The number of pods harvested was more in October and November, followed by summer (February-April) in contrast to the mean trend where the mean yield was more during summer followed by post monsoon season. The pattern of pod harvest was different between the habitats (open and shade) as the peak harvest in shade appeared during February – March while October – November in open. The coefficient of variation was very high (48.9-124.3 %) in monthly pod yield of cocoa while it was less (23 %) in the case of annual yield of cocoa. It indicated that the monthly cocoa yield is very sensitive to extreme weather conditions. The study also revealed that there was a sharp decline in cocoa area while increase in production and productivity due to technological interventions. However, the inter-annual variations in cocoa yield could be related to weather aberrations and it had no biennial bearing tendency.

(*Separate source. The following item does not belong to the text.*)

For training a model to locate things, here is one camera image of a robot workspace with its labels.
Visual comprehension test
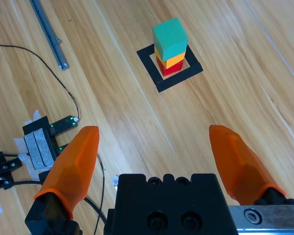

The pods harvested during November (post monsoon season) was superior in pod weight (562g), pod length (17.03 cm) and bean weight (1.28). The pods harvested during September (rainy season) and January (winter) showed intermediary, having the pod weight of 555 g/pod in September and 524 g/pod in January. The pods harvested during summer recorded 44 and 29 per cent less in pod weight and bean weight, respectively when compared to post monsoon season. Hence, a harvest of five pods during the post and southwest monsoon seasons equals to nine pods harvested during summer season, 5.4 pods during winter while 5.1 pods in south west monsoon. The study reveals that the low pod and bean weights during summer were due to high number of pods produced, moderate to severe soil moisture stress and high maximum temperature including temperature range.
The maximum temperature from January to March had a profound influence on annual cocoa yield. The relationship between growing degree days (GDD) and yield also indicated similar trend as in the case of maximum temperature. The mean maximum temperature during summer was high in poor yield years while less in good yield years. There was an inverse trend between the annual rainfall and cocoa yield. It was found that the difference in cocoa yield during rainy months was very significant followed by post monsoon between good and bad yield years and thus the adverse influence of heavy rain on cocoa yield. On an average, the decline in yield was 45 per cent in bad yield years when compared to the mean yield while 45 per cent increase in good yield years during the southwest monsoon. The percentage increase in yield during good years when compared to that of bad years was 72 and 58 per cent during southwest monsoon and post monsoon, respectively. On examination through step wise regression, it was understood that the model explained 43 per cent variation in pod yield of cocoa due to maximum temperature alone. It revealed that high maximum temperature during summer with heavy rainfall during rainy season is likely to affect the annual cocoa yield adversely up to 40-50 per cent. Similar results were obtained when the secondary data on annual cocoa yield at the State level was subjected to crop weather analysis. From the above, it is clearly understood that high maximum temperature during summer, high rainfall and low light availability during the rainy season are the main factors limiting the cocoa production and productivity over the humid tropics.